Wander to Brulerie Victor Hugo for a freshly ground coffee or carefully crafted latte, before visiting the beautiful and historic Basilica Saint-Sernin. It was built in the 11th century and is the biggest Romanesque church in Europe, making it worthy of the title of UNESCO World Heritage Site. If you have time after, visit the Japanese Gardens in Compans-Caffarelli park; the design was influenced by those created in Kyoto between the 14th and 16th centuries, and it’s a tranquil escape from the bustle of the city streets.

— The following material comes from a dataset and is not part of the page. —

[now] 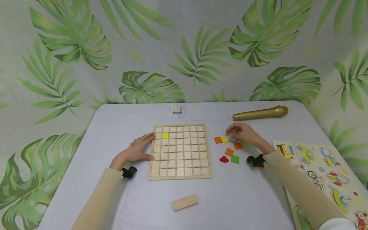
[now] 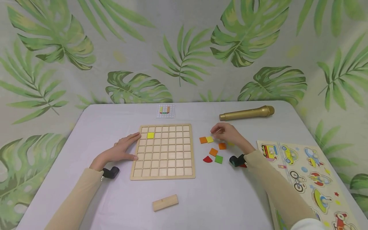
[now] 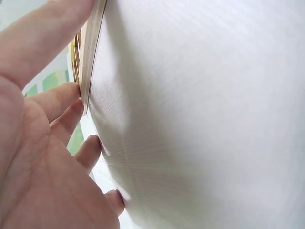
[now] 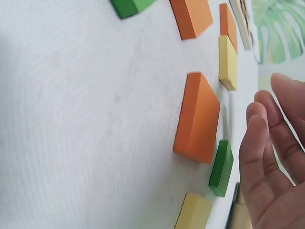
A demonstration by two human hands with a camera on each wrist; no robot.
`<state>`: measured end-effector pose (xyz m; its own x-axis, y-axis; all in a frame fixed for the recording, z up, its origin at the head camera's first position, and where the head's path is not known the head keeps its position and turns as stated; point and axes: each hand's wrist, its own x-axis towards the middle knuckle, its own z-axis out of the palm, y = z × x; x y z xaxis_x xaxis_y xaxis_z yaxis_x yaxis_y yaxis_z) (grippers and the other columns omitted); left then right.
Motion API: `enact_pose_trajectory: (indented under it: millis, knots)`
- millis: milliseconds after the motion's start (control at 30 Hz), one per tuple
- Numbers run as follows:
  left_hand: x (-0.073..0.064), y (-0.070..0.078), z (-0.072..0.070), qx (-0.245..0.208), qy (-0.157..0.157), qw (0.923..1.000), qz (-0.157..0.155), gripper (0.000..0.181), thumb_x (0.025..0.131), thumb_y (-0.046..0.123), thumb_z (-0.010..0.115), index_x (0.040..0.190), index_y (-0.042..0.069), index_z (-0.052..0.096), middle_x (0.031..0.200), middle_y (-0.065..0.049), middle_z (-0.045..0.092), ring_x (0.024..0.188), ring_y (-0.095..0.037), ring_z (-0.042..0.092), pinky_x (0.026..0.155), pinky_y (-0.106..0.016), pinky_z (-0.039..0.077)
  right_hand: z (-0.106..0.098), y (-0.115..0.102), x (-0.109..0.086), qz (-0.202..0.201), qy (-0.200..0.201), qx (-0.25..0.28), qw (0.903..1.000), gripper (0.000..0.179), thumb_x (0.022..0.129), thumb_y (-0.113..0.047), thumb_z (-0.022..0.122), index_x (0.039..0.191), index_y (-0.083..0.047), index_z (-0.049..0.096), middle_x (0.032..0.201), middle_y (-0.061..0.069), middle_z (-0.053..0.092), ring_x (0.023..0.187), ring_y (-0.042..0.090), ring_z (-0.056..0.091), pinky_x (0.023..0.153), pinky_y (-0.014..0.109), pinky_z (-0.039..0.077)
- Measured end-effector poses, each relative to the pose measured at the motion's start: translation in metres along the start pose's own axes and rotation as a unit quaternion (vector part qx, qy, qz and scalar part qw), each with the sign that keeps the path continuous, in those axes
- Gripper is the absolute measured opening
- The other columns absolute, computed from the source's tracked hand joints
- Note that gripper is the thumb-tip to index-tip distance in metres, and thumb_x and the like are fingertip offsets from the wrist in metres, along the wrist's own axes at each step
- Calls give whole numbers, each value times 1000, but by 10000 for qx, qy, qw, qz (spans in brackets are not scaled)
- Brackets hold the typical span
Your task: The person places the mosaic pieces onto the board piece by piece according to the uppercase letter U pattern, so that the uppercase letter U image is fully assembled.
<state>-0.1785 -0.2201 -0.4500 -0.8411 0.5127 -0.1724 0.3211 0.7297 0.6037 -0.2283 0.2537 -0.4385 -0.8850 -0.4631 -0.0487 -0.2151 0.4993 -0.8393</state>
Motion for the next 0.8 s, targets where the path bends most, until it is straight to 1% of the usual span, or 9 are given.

Evening – try traditional Toulouse cuisine and classic board games
Head back to the centre of town for dinner, passing by the 13th-century Couvent des Jacobins on the Place des Jacobins.
It isn’t easy to find restaurants open on a Sunday evening in Toulouse, so if you’re spending the weekend here, options may be limited. However, Le Bibent by the Capitole welcomes guests until 11pm. It’s owned by chef Christian Constant; previously a regular on French TV’s Top Chef programme, he also owns five additional restaurants in Paris, including Michelin-starred Le Violon d’Ingres.The menu includes Toulousain speciality cassoulet (a slow cooked meat and bean stew) as well as vegetarian and vegan dishes. Save some room for dessert and indulge in the dark, delicious tarte au chocolat.
If you’re looking for some after-dinner entertainment, try Les Tricheurs, a late-night bar that hosts games of all types, from card games to classic board games. This intimate bar serves beers and cocktails and is an entertaining way to end your trip to Toulouse.